Evidence that Earth was much older began to accumulate, and in 1785, James Hutton in a presentation to the Royal Society of Edinburgh challenged catastrophism. Hutton proposed that Earth was in a continuous but gradual process of change, constantly decaying, renewing, and repairing itself. He added that Earth had no semblance of a beginning and no prospect of an end. His ideas led to a school of thought, known as uniformitarianism, and scientists who adhered to it became known as Plutonists.
Uniformitarianism was sharply criticized by the Neptunists, led by Abraham Gottlob Werner, who believed that a great globe-engulfing sea had laid down all the rocky layers of Earth. They held that as the waters subsided, dry land emerged and sand and gravel washed down from the mountains into valleys and lowlands.
The debate continued to rage into the next decade and even the next century as scientists tried to align their observations and discoveries with catastrophism. For example, noted scientist Georges Cuvier, who was classifying and cataloging fossil remains, was pressured to accept the theory of catastrophism even though it did not coincide with his discoveries. In 1819, William Buckland attempted to resolve these differences by suggesting that there was no real need to reconcile geologic observations with the biblical account of creation because the Earth preceded the creation story.
As recently as the early 1900s, diluvialism creation theory, which held to the tenets of catastrophism, was popular for a couple of decades. It was based on the belief that one catastrophic event, the Mosaid flood (Noah's Ark), caused many of the Earth's surface features. It was abandoned, however, when scientists found evidence showing the dissimilarity of surface material, which refuted the theory of a worldwide flood.

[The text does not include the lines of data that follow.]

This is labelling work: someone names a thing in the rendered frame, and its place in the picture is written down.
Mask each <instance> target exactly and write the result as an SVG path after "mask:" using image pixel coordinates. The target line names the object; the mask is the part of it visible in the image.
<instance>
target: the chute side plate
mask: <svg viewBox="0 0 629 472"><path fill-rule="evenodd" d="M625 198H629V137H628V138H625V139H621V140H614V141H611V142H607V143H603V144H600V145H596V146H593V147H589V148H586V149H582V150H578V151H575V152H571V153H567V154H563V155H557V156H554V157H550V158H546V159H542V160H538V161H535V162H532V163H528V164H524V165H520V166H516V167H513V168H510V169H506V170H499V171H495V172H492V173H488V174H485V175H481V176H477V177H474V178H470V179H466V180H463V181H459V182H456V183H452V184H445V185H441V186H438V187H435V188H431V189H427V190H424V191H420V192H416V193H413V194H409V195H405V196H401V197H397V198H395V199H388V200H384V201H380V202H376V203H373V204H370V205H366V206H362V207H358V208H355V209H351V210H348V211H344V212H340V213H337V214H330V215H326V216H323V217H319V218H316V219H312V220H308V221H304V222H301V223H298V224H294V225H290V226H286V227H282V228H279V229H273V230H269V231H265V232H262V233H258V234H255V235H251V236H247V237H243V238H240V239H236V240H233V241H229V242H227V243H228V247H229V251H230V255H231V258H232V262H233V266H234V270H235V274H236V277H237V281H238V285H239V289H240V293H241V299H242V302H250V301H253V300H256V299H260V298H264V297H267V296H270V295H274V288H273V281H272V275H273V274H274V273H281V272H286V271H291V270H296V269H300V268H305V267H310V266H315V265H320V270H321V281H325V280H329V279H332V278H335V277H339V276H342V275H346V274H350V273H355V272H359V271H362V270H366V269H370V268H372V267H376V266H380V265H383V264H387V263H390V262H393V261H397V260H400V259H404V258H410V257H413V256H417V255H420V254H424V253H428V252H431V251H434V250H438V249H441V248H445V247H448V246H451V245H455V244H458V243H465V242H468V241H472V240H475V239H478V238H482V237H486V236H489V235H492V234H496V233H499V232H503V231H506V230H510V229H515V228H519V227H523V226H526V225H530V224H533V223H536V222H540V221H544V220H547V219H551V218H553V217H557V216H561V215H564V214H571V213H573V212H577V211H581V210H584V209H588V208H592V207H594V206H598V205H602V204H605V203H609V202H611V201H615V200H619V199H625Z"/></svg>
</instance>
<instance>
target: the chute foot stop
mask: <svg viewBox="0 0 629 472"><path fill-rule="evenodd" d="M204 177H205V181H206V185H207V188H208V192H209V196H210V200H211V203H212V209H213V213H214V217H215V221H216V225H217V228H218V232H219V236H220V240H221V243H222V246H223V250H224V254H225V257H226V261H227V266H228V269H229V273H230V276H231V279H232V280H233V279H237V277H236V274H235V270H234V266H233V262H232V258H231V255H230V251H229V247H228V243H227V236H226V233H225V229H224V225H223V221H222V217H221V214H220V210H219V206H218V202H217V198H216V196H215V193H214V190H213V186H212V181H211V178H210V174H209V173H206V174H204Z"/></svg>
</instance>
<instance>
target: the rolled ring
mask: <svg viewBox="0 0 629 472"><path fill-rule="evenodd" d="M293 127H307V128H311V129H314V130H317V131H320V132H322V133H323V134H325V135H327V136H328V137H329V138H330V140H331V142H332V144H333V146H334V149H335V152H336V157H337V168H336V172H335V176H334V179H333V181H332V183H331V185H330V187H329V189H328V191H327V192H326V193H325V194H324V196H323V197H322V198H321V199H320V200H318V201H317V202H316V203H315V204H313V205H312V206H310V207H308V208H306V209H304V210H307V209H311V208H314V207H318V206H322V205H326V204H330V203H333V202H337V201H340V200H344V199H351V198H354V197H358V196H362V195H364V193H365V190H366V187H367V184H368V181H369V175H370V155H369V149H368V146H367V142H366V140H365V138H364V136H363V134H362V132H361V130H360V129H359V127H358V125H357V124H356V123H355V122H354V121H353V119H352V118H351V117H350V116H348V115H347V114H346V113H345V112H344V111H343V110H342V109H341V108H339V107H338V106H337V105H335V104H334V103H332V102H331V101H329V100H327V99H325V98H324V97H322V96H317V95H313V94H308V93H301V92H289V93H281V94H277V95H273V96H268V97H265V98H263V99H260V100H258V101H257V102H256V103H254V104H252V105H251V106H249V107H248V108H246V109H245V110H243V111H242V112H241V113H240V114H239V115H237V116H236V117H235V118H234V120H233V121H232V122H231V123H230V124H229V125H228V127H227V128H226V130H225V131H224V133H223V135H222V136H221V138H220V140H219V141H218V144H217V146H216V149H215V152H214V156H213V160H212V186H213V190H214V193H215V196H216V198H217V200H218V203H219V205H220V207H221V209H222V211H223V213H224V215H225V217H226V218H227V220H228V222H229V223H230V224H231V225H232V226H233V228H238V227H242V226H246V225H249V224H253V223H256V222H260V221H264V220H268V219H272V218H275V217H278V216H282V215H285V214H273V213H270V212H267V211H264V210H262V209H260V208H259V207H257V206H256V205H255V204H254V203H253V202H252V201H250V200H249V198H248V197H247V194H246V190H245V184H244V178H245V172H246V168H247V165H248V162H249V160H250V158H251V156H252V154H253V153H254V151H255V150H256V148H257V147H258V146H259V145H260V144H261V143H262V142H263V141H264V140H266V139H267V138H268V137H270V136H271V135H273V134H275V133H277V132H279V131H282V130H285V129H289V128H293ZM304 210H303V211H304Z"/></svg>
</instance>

A modern variant of catastrophism was born in 1980, when Luis Alvarez proposed that dinosaurs met their end 65 million years ago as the result of a huge asteroid impact. Eleven years later, the discovery of a gigantic crater off Mexico's Yucatan peninsula gave this theory a boost. However, many scientists remain unconvinced, noting that their interpretation of the fossil record doesn't support the idea of a cataclysmic extinction.